I didn’t realize it until my friend pointed it out and then, from that very instant, I was on red alert taking care to see that I do not screw up any thing. The day went on with me on guard and nothing happened until about 5:00pm. I had totally forgotten about external factors that could make my day hell. I heard rumbling sounds coming from the roofing. Sounds like those of barrels being rolled on wooden flooring. I had no clue of what was going on. A loud thud broke my thought process of trying to figure out what could be the cause of the sound. It was crazy, a thud followed by the rumble again.

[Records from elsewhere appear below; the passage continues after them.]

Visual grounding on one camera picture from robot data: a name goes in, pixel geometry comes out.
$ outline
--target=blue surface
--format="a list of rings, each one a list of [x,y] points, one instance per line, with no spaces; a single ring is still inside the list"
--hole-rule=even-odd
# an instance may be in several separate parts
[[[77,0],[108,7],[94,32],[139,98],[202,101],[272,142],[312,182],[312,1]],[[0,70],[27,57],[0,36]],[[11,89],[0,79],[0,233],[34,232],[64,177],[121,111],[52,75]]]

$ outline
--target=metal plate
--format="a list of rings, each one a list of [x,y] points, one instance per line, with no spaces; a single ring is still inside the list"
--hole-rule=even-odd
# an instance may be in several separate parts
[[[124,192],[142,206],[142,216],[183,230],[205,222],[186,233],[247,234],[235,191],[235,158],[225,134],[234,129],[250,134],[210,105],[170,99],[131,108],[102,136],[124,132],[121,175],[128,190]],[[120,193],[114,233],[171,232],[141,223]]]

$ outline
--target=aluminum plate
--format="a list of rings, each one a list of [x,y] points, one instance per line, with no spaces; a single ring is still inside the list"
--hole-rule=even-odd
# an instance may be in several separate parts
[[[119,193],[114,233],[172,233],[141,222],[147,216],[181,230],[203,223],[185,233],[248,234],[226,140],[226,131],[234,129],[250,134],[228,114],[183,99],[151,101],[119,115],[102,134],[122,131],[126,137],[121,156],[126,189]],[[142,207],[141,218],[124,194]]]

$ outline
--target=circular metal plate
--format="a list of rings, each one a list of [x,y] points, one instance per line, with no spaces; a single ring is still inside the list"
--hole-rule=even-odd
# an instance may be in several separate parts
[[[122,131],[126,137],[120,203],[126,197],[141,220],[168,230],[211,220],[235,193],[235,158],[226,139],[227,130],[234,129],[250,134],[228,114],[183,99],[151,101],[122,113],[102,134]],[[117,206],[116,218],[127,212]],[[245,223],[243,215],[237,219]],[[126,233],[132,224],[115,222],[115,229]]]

I sprang out of my seat like a jack in the box, looked around, found nothing different, and looked up just to notice that one of the roofing panels had broken open. Things were getting scarier now. What was it up there that was so menacing?? What was it that had enough brains to get roofing panels off their supports??
My first thought of answering that question went in the direction of tiny little evil creatures which have immense power, thanks to the novel “Darkness Comes” which I had read a few months back. It was a thought and it ended there, I don’t believe in black magic anyway. The rumbling continued, and this time it was even louder, loud enough to get some more jacks out of their box. We all wore a similar kind of expression, a distinctive scared and curious look.

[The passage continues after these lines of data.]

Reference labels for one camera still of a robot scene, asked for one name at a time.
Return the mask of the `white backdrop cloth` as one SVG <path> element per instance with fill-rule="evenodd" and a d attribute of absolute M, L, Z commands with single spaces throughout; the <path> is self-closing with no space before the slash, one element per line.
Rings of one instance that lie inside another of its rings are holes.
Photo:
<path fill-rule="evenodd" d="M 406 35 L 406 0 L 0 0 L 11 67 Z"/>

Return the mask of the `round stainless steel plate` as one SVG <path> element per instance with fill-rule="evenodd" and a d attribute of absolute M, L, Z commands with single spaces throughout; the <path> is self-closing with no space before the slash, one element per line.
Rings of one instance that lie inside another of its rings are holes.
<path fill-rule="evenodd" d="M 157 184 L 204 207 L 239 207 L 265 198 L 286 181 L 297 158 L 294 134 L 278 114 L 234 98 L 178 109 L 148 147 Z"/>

It was time we needed a brave knight or a wise magician or just about anyone who could save our souls from what we were experiencing. At that time another thought struck me… it was happening… Friday the 13th in all its horror. Well, we finally got someone brave enough who took measured steps to get under the opening. He peered into the darkness of the opening while we were praying that horror movies do not turn to reality in a place when adventure happens on a regular basis anyway. He looked around for some more time; we looked at his reactions trying to judge what could be in, and then spoke. “There are monkeys up there!” he said. And we were like… “What!!!”. “Lots of them!!” he said and moved away. That word “monkeys” released all the air stuck up in our lungs and we eased out.
Yeiks!! Now this was turning interesting, monkeys doing monkey tricks in the roofing of the first floor of a four storied building. All I had on my mind was “How the hell did they get there???”
The rumbling got louder, faster. We got the hint that the monkeys were now restless and trying their best to break free.
We were asked to move out of our seats and go to some place safer. We chose to go near the pantry and be VIP observers as the house keeping guys came equipped with sticks. More and more panels started falling off, all in random places, the rumbling continued and we were enjoying seeing the house keeping guys try and get the monkeys out of there. All work had stopped and this gave way to relaxed minds creating jokes related to monkeys and all the happenings at that hour. A few colleagues of mine came up with employee ids, usernames and passwords for the monkeys. They also came up with a separate tab for the issue tracker with the tab named “Issues related to Monkesh”. They were having a gala time while the house keeping were sweating it out to get those menacing creatures out of the place.
An hour passed by before we realized that the panels had stopped falling, the rumbling all silenced, the house keeping guys all confused. Where did the monkeys go after all??
Good they found a way out of the roofing without being escorted through our work area otherwise we would find a crowd of civilized people behaving worse than monkeys.
All this made considerable damage to my day. I had to wait an extra hour to end my day which meant that I would reach home real late and not have much time to do anything else but eat and sleep.